Return the whole listing, line for line, without the pictures in it.

START Supplied data

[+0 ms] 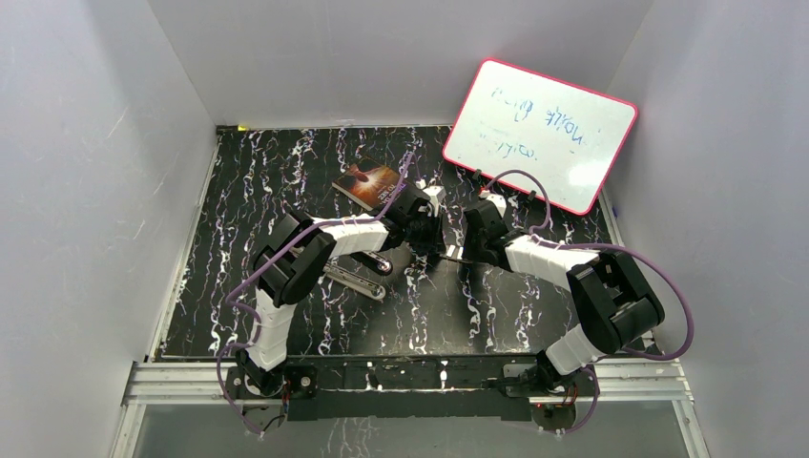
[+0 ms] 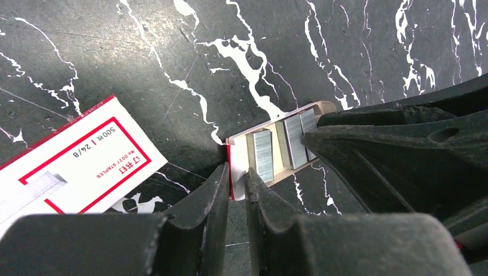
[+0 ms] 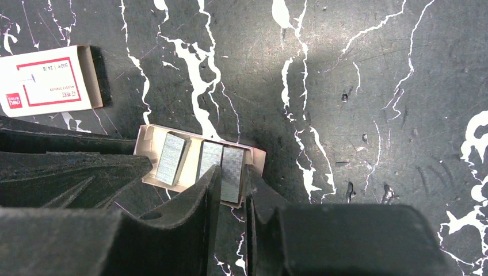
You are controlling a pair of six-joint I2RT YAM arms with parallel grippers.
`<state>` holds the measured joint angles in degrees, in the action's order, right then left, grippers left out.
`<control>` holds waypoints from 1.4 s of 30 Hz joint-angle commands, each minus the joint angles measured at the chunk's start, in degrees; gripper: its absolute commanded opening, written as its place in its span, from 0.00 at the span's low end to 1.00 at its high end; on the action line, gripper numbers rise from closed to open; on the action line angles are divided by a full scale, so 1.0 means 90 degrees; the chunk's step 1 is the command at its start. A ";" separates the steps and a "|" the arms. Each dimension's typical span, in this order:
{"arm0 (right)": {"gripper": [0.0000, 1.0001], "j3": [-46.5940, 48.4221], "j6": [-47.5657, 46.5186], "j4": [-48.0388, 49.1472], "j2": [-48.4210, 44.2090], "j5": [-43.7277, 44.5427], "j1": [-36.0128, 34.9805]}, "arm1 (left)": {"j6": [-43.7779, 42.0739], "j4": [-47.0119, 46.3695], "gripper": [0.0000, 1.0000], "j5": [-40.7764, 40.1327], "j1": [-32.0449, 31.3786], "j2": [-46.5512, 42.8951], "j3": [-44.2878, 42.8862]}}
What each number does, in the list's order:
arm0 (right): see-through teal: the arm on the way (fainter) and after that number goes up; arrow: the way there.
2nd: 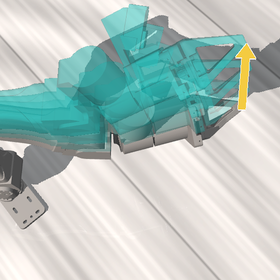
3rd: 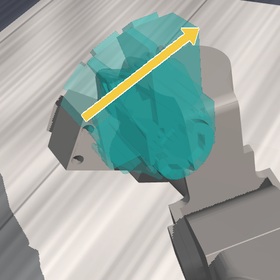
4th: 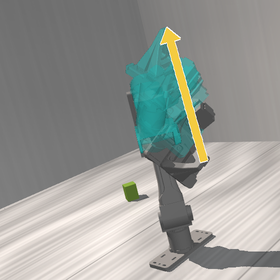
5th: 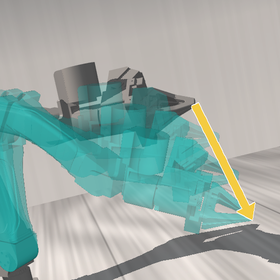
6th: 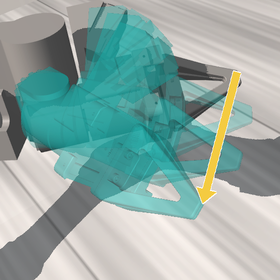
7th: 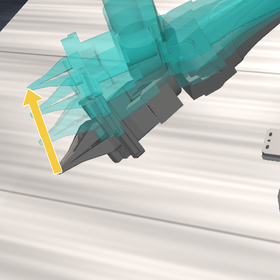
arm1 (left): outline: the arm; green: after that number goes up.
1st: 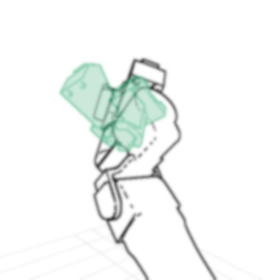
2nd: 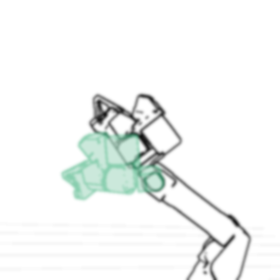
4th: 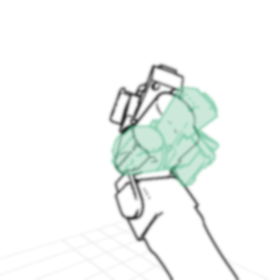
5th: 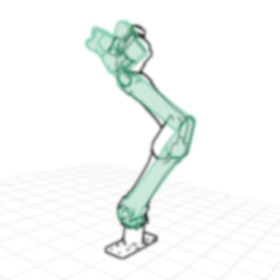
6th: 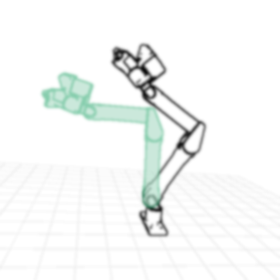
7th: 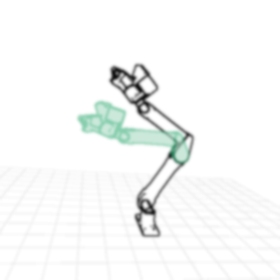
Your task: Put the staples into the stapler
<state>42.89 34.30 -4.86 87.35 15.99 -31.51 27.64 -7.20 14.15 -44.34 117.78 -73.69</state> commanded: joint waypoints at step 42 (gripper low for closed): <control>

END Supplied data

Answer box>
[+0 ms] 
[+0 ms] 
[+0 ms] 
You are controlling a pair of six-joint I2RT YAM arms with parallel grippers.
`<state>` holds the measured joint angles in degrees, in the action's order, right then left, grippers left out.
`<control>` holds waypoints from 1.4 s of 30 Hz joint-angle commands, each minus the joint angles measured at the chunk's start, in degrees; gripper: its absolute commanded opening, written as its place in its span, from 0.00 at the span's low end to 1.00 at its high end; on the action line, gripper numbers rise from closed to open; on the action line angles are divided by a full scale, so 1.0 means 90 degrees; the chunk's step 1 is the command at its start. A ";" separates the steps and a "|" the arms. Each dimension's typical span, in this order:
{"arm0 (right)": {"gripper": [0.0000, 1.0001], "j3": [-46.5940, 48.4221], "j6": [-47.5657, 46.5186], "j4": [-48.0388, 49.1472], "j2": [-48.4210, 44.2090], "j5": [-43.7277, 44.5427], "j1": [-36.0128, 34.9805]}, "arm1 (left)": {"j6": [-43.7779, 42.0739], "j4": [-47.0119, 46.3695], "gripper": [0.0000, 1.0000], "j5": [-40.7764, 40.1327], "j1": [-32.0449, 31.3786], "j2": [-46.5512, 42.8951], "j3": [-44.2878, 42.8862]}}
What each number does, in the list's order:
arm0 (right): see-through teal: the arm on the way (fainter) and after that number goes up; arrow: the way there.
2nd: 
3rd: 
4th: 
5th: 
6th: 
7th: 
arm1 (left): outline: the arm; green: after that number goes up.
1st: 
2nd: 
4th: 
5th: 
6th: 
7th: 
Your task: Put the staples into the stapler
<state>42.89 34.30 -4.86 87.35 15.99 -31.51 27.64 -7.20 14.15 -44.34 117.78 -73.69</state> commanded: joint waypoints at step 42 (gripper low for closed): <control>

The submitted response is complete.